Cohabiting couples who refuse to marry are often put off by marital traditions and symbolism according to new report.
Professor Alison Hatch of Armstrong State University in George interviewed 45 “committed unmarried heterosexual couples” living in the United States about their attitudes to wedlock. Aged between 23 and 70, they had all been together for more than a year.
Many of the respondents expressed unease with the traditional meanings and symbolisms associated with marriage, such as the father of the bride walking her down the aisle. This has been interpreted by some as meaning the woman is property to be given by her father to her new husband.
Others were concerned by the possibility of the relationship changing if they married. Some said had been unhappy with the expectations placed upon them in previous marriages and so resisted tying the knot a second time.
Still others, meanwhile, highlighted the fact that marriage is not available to gay people in large parts of the world and therefore saw avoiding it as an act of “civil disobedience”
One respondent explained:
“I wouldn’t sit at a segregated lunch counter.

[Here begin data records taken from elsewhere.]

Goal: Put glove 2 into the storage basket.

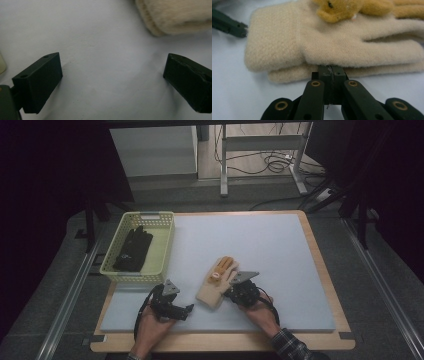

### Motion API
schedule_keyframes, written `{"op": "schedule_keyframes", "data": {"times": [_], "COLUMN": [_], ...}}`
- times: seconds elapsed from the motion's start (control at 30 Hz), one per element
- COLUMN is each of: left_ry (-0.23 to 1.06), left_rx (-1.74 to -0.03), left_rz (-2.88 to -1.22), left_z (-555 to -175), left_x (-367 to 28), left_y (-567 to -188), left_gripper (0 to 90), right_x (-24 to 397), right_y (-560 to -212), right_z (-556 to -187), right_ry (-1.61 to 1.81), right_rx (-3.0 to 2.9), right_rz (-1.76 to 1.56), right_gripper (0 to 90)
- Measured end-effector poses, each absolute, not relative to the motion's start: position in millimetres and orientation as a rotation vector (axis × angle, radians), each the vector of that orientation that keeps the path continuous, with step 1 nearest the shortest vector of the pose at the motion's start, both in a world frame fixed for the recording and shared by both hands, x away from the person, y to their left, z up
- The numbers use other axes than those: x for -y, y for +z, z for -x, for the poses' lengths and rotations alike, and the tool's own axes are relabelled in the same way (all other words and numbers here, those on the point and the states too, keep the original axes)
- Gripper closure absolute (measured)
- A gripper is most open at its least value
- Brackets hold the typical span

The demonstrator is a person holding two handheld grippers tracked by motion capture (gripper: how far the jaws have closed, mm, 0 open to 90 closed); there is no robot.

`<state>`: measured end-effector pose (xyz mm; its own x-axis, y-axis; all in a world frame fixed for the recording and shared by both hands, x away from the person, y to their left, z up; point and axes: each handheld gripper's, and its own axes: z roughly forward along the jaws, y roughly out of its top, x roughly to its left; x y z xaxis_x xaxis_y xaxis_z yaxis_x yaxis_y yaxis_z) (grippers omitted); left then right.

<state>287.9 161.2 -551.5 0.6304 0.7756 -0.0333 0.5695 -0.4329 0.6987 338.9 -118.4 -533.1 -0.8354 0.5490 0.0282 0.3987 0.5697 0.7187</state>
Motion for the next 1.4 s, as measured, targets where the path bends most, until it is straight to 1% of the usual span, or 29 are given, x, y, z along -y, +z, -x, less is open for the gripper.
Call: {"op": "schedule_keyframes", "data": {"times": [0.23, 0.33, 0.63, 0.93, 1.17, 1.4], "left_ry": [0.384, 0.383, 0.383, 0.384, 0.384, 0.384], "left_rx": [-1.048, -1.048, -1.048, -1.055, -1.053, -1.053], "left_rz": [-2.161, -2.161, -2.16, -2.148, -2.151, -2.151], "left_z": [-287.9, -287.9, -287.9, -287.8, -287.8, -287.8], "left_x": [-161.1, -161.2, -161.1, -160.4, -160.5, -160.5], "left_y": [-551.5, -551.5, -551.5, -551.9, -551.8, -551.8], "left_gripper": [2.6, 2.5, 2.5, 2.5, 2.5, 2.5], "right_x": [104.5, 104.9, 114.6, 141.8, 173.0, 204.5], "right_y": [-533.8, -532.6, -522.0, -509.3, -505.7, -501.9], "right_z": [-344.9, -343.9, -333.6, -330.3, -333.4, -334.6], "right_ry": [1.101, 1.094, 1.112, 1.118, 1.105, 1.103], "right_rx": [-2.591, -2.601, -2.597, -2.554, -2.497, -2.423], "right_rz": [-0.769, -0.767, -0.731, -0.779, -0.865, -0.967], "right_gripper": [88.6, 88.3, 82.9, 72.2, 64.3, 51.2]}}
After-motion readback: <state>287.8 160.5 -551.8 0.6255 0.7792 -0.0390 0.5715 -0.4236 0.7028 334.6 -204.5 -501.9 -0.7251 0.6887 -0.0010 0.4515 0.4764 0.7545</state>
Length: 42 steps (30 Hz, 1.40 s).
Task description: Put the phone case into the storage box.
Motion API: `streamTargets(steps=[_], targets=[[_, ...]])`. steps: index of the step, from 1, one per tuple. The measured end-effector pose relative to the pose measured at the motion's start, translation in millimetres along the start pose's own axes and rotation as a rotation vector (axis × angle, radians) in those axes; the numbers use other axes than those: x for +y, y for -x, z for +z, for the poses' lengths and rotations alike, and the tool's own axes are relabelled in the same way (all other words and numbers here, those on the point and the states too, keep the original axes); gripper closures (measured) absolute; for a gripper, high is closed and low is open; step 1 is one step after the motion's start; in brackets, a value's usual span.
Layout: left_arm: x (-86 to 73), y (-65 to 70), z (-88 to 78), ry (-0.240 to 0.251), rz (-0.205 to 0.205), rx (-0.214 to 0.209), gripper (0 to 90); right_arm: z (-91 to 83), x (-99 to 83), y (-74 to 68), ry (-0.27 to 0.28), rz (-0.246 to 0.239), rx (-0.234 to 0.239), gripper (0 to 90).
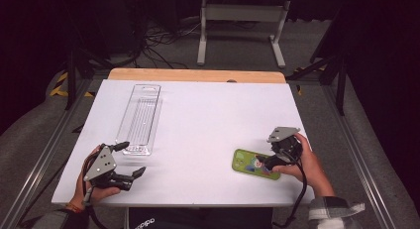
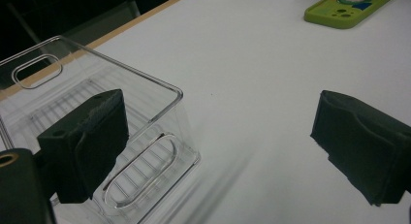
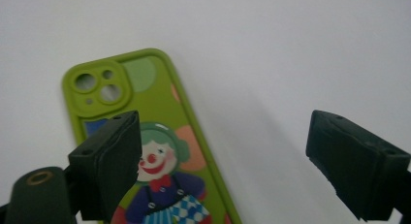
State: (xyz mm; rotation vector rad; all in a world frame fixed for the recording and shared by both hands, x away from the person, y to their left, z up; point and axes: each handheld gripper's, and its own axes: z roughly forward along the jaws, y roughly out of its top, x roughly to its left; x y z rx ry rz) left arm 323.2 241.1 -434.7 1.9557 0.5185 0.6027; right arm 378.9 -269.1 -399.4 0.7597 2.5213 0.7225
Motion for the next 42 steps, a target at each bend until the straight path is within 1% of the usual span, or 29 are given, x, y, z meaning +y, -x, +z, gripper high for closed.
streamTargets(steps=[1, 2, 3, 4, 7, 8, 9, 10, 12, 13, 15, 16, 17, 18, 19, 22, 24, 25, 26, 27, 28, 31, 36, 42], targets=[[0.0, 0.4, 0.2, 0.000, -0.003, 0.000, 6.6, 3.7, 5.2, -3.4, -0.021, -0.031, 0.021, 10.2], [0.0, 0.2, 0.4, -0.001, -0.001, 0.000, 6.6, 7.6, 9.3, -6.9, -0.043, -0.046, 0.030, 10.2], [0.0, 0.2, 0.4, -0.001, -0.001, 0.000, 6.6, 12.7, 14.4, -11.1, -0.078, -0.071, 0.054, 9.9], [0.0, 0.2, 0.5, -0.003, 0.001, 0.001, 6.6, 17.0, 18.3, -14.4, -0.099, -0.089, 0.072, 9.9], [-0.2, 0.2, 0.5, -0.006, 0.003, 0.001, 6.6, 28.5, 27.3, -21.7, -0.158, -0.106, 0.106, 9.0], [-0.2, 0.2, 0.5, -0.006, 0.003, 0.001, 6.6, 34.0, 31.3, -24.2, -0.193, -0.126, 0.134, 8.2], [-0.3, 0.5, 0.7, -0.006, -0.001, -0.003, 6.6, 34.0, 31.3, -24.2, -0.193, -0.126, 0.134, 8.2], [-0.3, 0.6, 0.7, -0.007, -0.001, -0.004, 6.6, 44.1, 38.9, -29.6, -0.249, -0.157, 0.154, 7.7], [-0.5, 0.2, 0.3, -0.008, 0.002, -0.005, 6.6, 49.2, 42.8, -32.6, -0.268, -0.174, 0.169, 7.7], [-0.5, 0.2, 0.3, -0.008, 0.002, -0.005, 6.6, 49.2, 42.8, -32.6, -0.268, -0.174, 0.169, 7.7], [-0.8, -0.1, 0.0, -0.006, 0.003, -0.005, 6.6, 56.2, 46.9, -34.9, -0.292, -0.188, 0.183, 7.5], [-0.8, -0.1, -0.1, -0.007, 0.003, -0.005, 6.6, 58.7, 47.5, -34.8, -0.304, -0.188, 0.181, 7.5], [-0.8, 0.0, -0.1, -0.007, 0.003, -0.006, 6.6, 60.5, 47.5, -34.8, -0.322, -0.176, 0.183, 7.5], [-0.7, 0.1, 0.0, -0.008, 0.006, -0.006, 6.6, 63.0, 47.3, -33.8, -0.324, -0.180, 0.198, 7.5], [-0.8, 0.5, 0.2, -0.008, 0.002, -0.007, 6.6, 64.3, 47.1, -33.0, -0.330, -0.174, 0.211, 7.3], [-0.4, 0.5, 1.1, -0.015, 0.011, -0.014, 6.6, 66.8, 46.6, -30.0, -0.330, -0.158, 0.226, 5.8], [-0.6, 0.9, 1.7, -0.013, 0.010, -0.008, 6.6, 68.6, 46.7, -28.9, -0.328, -0.161, 0.245, 7.8], [-0.4, 1.0, 2.1, -0.018, 0.012, -0.014, 6.6, 68.6, 46.7, -28.9, -0.328, -0.161, 0.245, 7.8], [-0.4, 1.1, 2.7, -0.020, 0.015, -0.016, 6.7, 68.4, 47.3, -28.5, -0.332, -0.163, 0.262, 11.7], [-0.6, 1.9, 3.2, -0.022, 0.011, -0.017, 6.7, 67.6, 47.6, -28.0, -0.329, -0.177, 0.274, 12.5], [-0.7, 1.8, 3.3, -0.022, 0.013, -0.019, 6.6, 68.2, 47.8, -27.8, -0.329, -0.175, 0.280, 12.7], [-1.0, 1.8, 3.5, -0.018, 0.013, -0.016, 6.6, 68.4, 48.1, -27.3, -0.333, -0.174, 0.285, 13.1], [-1.1, 1.7, 3.1, -0.019, 0.016, -0.018, 6.6, 67.4, 48.4, -27.7, -0.323, -0.196, 0.291, 15.6], [-1.0, 2.1, 2.9, -0.024, 0.018, -0.020, 6.8, 65.4, 47.6, -29.0, -0.300, -0.195, 0.275, 16.2]])
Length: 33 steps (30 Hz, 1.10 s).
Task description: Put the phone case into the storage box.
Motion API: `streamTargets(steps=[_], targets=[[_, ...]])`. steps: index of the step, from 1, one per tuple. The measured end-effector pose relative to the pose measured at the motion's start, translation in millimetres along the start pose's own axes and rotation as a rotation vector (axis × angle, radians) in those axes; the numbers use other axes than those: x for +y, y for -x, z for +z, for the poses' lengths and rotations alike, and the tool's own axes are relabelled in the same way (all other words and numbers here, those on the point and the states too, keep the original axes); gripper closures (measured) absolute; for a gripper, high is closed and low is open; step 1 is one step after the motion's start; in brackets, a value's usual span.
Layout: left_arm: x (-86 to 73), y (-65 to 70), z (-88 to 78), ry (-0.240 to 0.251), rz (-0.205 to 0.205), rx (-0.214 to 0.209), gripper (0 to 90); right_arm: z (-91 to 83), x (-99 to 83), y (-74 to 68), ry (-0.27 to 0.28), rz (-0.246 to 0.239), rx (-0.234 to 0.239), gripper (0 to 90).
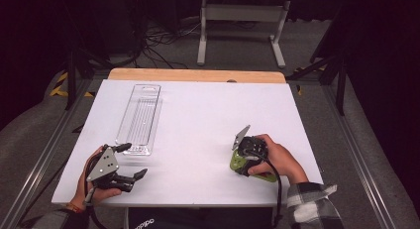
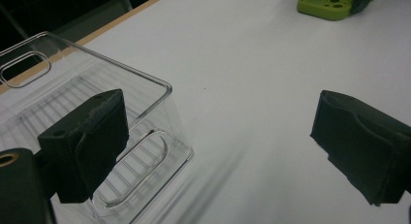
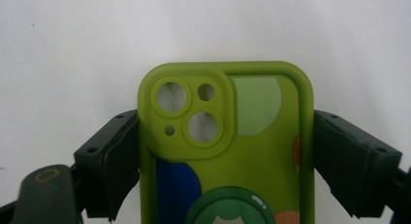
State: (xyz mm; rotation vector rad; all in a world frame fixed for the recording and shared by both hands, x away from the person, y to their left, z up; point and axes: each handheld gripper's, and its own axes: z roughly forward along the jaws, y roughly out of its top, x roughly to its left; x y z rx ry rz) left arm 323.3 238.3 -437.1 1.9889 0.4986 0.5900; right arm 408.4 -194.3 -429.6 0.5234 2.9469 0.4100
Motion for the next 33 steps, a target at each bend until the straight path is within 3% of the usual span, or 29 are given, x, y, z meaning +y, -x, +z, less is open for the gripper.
streamTargets(steps=[6, 10, 17, 18, 19, 20, 26, 29, 33], targets=[[0.2, -0.2, -0.4, 0.001, 0.004, 0.002, 6.8, -7.8, -2.0, 1.0, 0.072, 0.010, -0.072, 16.3], [0.2, 0.1, -0.4, 0.002, -0.001, 0.000, 6.8, -21.1, -6.2, 3.1, 0.177, 0.042, -0.127, 16.4], [0.2, 0.0, -0.3, 0.004, -0.003, 0.001, 6.8, -32.7, -10.3, 8.9, 0.318, 0.116, -0.179, 16.5], [0.2, 0.0, -0.3, 0.004, -0.003, 0.001, 6.8, -32.7, -10.3, 8.9, 0.318, 0.116, -0.179, 16.5], [0.1, -0.1, -0.3, 0.004, -0.004, 0.001, 6.8, -36.2, -10.8, 9.1, 0.356, 0.127, -0.193, 16.5], [0.2, -0.4, -0.3, 0.002, 0.000, 0.001, 6.8, -36.2, -10.8, 9.1, 0.356, 0.127, -0.193, 16.5], [0.3, 0.0, 0.1, 0.003, -0.002, 0.002, 6.9, -47.6, -11.7, 7.3, 0.478, 0.168, -0.228, 16.5], [0.3, -0.1, 0.2, 0.003, -0.003, 0.002, 6.9, -49.4, -11.9, 6.4, 0.502, 0.170, -0.247, 16.5], [0.3, 0.0, 0.4, -0.001, -0.007, -0.002, 6.9, -55.9, -14.1, 6.0, 0.594, 0.206, -0.288, 16.6]])
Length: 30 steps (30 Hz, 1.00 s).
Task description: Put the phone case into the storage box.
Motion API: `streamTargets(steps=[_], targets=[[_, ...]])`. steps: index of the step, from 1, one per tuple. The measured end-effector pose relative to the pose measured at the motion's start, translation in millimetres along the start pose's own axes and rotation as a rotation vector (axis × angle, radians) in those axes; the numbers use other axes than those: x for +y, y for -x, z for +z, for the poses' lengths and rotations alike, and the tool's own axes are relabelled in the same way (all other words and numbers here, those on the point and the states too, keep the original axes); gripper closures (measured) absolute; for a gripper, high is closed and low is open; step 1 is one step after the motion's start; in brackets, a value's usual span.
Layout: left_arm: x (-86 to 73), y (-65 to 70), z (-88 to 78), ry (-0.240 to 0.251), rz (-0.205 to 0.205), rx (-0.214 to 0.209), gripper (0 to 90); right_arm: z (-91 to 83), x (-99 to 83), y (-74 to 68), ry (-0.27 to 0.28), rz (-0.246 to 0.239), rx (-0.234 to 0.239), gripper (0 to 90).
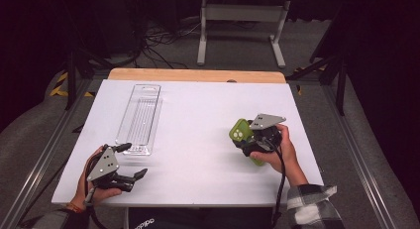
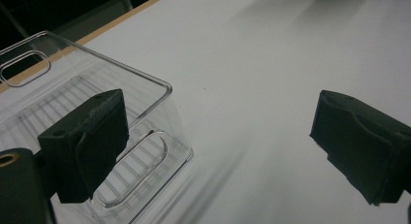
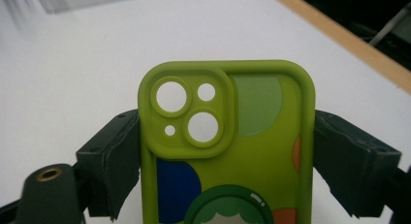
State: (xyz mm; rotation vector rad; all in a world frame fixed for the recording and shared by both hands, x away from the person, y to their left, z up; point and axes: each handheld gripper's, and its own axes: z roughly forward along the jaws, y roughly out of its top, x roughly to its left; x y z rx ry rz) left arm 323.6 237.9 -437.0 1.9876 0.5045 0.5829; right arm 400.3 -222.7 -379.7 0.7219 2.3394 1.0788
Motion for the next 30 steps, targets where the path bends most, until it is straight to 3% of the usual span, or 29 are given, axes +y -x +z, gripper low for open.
streamTargets(steps=[12, 21, 26, 30], targets=[[1.2, 0.7, 0.9, 0.020, -0.019, 0.012, 8.5, -11.1, 3.9, 0.6, 0.169, 0.110, -0.070, 16.5], [2.7, 0.8, 1.6, 0.024, -0.038, 0.047, 10.5, -15.3, 10.7, -7.3, 0.253, 0.132, -0.124, 16.5], [6.1, 2.2, 4.9, 0.041, -0.049, 0.037, 11.5, -17.9, 14.5, -12.2, 0.298, 0.149, -0.138, 16.5], [16.0, 7.2, 15.7, 0.042, -0.031, 0.006, 11.9, -17.8, 18.5, -17.3, 0.329, 0.157, -0.149, 16.5]])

I’m not gonna get married if it’s not legal for everybody.”
Some respondents simply believed that marriage was meaningless and would not bring anything to their relationship. Others believed weddings were too commercial while some feared exacerbating family tensions at the ceremony, citing relatives prone to arguing and others opposed to civil rather than religious ceremonies.
The study, entitled Saying “I Don’t” to Matrimony An Investigation of Why Long-Term Heterosexual Cohabitors Choose Not to Marry, will be published in the Journal of Family Issues.